The first thing to understand about this book is that Braudel was an outsider in his own country for much of his career. So, too, was Lévi-Strauss, who also went off to Brazil, and became an ethnologist rather than the philosophy teacher he was trained to be, because he found France’s intellectual life claustrophobic. Braudel was repeatedly inspired by foreign experiences. It was not on the Côte d’Azur, but in Yugoslavia, that he discovered what his first book would be about: it was in Dubrovnik that ‘I began to understand the Mediterranean and see it as a whole.’ And Spain ‘has meant a great deal in my life’.

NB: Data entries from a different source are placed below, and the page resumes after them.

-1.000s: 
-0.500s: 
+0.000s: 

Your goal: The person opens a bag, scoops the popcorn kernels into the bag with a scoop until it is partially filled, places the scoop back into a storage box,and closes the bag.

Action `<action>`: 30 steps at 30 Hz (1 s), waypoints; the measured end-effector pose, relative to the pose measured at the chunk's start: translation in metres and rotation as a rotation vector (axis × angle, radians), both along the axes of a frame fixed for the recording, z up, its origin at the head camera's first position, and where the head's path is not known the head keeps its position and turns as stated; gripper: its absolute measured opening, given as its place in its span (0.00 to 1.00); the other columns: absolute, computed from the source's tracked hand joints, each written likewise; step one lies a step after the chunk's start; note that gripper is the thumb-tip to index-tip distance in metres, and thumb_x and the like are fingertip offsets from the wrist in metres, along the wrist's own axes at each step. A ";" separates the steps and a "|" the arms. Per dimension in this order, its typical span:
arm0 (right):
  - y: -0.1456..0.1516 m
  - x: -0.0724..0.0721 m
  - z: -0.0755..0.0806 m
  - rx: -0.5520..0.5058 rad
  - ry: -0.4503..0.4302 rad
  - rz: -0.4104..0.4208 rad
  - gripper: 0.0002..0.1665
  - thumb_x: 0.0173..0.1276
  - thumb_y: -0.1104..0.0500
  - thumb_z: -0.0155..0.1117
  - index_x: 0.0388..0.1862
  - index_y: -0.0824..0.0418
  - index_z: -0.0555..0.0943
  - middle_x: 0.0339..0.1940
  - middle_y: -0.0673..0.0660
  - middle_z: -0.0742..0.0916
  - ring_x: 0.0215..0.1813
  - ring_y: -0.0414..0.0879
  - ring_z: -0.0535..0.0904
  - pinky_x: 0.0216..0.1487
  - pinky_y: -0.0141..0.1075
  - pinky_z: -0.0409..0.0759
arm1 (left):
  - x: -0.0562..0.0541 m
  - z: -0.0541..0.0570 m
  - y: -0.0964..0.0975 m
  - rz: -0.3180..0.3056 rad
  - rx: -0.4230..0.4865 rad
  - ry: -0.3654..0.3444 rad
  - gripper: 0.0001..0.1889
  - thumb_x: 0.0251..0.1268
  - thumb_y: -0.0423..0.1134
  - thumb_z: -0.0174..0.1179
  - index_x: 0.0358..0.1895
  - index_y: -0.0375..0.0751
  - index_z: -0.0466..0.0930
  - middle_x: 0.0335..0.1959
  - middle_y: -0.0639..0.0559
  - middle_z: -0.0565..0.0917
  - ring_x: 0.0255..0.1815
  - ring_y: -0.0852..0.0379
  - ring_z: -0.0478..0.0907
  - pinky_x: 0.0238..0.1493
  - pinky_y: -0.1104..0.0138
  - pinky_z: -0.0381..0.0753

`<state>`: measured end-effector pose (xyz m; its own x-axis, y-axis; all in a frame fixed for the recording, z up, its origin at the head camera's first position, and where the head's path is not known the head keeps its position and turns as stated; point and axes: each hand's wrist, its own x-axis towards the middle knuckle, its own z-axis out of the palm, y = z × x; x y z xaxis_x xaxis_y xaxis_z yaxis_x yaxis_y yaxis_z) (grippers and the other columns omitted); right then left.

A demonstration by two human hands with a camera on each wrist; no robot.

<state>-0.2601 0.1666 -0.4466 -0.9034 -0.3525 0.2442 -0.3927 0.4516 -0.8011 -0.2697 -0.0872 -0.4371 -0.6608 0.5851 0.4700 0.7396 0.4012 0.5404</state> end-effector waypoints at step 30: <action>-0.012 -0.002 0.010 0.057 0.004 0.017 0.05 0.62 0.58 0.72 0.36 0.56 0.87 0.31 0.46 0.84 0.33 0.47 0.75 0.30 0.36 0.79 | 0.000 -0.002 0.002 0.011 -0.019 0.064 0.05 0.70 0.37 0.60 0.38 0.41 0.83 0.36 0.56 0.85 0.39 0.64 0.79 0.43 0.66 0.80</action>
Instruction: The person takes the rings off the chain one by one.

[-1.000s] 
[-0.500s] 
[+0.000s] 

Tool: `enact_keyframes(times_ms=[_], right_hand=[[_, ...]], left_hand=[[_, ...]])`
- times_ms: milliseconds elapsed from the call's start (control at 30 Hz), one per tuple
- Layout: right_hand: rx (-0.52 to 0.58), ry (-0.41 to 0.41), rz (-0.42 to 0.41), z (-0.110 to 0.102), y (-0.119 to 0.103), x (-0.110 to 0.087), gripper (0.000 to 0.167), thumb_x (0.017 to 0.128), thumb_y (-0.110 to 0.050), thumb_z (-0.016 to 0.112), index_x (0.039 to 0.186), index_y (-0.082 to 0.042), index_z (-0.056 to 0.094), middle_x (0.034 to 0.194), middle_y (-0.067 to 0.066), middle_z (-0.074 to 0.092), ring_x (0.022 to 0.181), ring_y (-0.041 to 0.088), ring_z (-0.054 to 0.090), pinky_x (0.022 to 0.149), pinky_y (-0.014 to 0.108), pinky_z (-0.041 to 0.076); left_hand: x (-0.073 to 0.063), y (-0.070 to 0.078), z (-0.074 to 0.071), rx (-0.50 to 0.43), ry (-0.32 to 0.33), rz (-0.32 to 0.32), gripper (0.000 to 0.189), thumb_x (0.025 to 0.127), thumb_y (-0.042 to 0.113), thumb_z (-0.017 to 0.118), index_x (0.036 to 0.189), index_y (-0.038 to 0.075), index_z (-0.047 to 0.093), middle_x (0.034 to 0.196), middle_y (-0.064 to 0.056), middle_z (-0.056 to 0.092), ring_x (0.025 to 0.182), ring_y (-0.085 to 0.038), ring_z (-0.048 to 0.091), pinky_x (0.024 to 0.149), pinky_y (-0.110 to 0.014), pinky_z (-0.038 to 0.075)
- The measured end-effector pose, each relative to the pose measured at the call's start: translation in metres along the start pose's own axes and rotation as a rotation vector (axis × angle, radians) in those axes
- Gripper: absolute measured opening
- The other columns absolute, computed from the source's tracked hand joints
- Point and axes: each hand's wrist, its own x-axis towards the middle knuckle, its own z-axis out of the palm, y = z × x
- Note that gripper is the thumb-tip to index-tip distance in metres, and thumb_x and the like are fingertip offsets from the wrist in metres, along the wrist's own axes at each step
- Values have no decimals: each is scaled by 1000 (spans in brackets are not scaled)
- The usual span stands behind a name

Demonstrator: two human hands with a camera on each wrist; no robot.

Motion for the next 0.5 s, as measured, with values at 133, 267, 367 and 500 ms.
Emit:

He was a man who was happiest on the frontiers: he had homes in the Alps and the Pyrenees. Lévi-Strauss is an Alsatian. Braudel was a Lorrainer. His ancestors became French subjects only in 1766. His attitude towards Germany was ambivalent: before 1939, ‘my love for Germany was intense.’ And in old age he was still saying: ‘I think like an Easterner.’ Born in 1902, of the generation of French people who were at once obsessed by the German menace but also fascinated by German philosophy and art, a prisoner of war from 1940 to 1945, he believed that his liberty depended on ‘France being a strong unity’. But there was an awful lot about that unity that he disliked: though French civilisation was ‘dazzling’, it was also ‘élitist, dominating, constraining’. His determination to reform it caused him endless trouble and pain.
Because it is now customary to call him the finest French historian of our century, it is seldom realised for just how long he was a thorn in the flesh of France, and what resentments he harboured at being treated as an inconvenient heretic. He complained that he was not properly appreciated by his fellow-countrymen. Even after he had been elected to the highest of all literary honours, membership of the French Academy (and it is significant that this did not happen till he was 82), he could not forgive the Sorbonne for not having made him a professor, where he would have had the power to impose his ideas on the young. His difficulties resemble, in some respects, those of Namier, whom Oxford refused to make a professor: in every country most academics, while devoted to the cult of originality, like it only in moderate, safe doses which will not threaten their habits.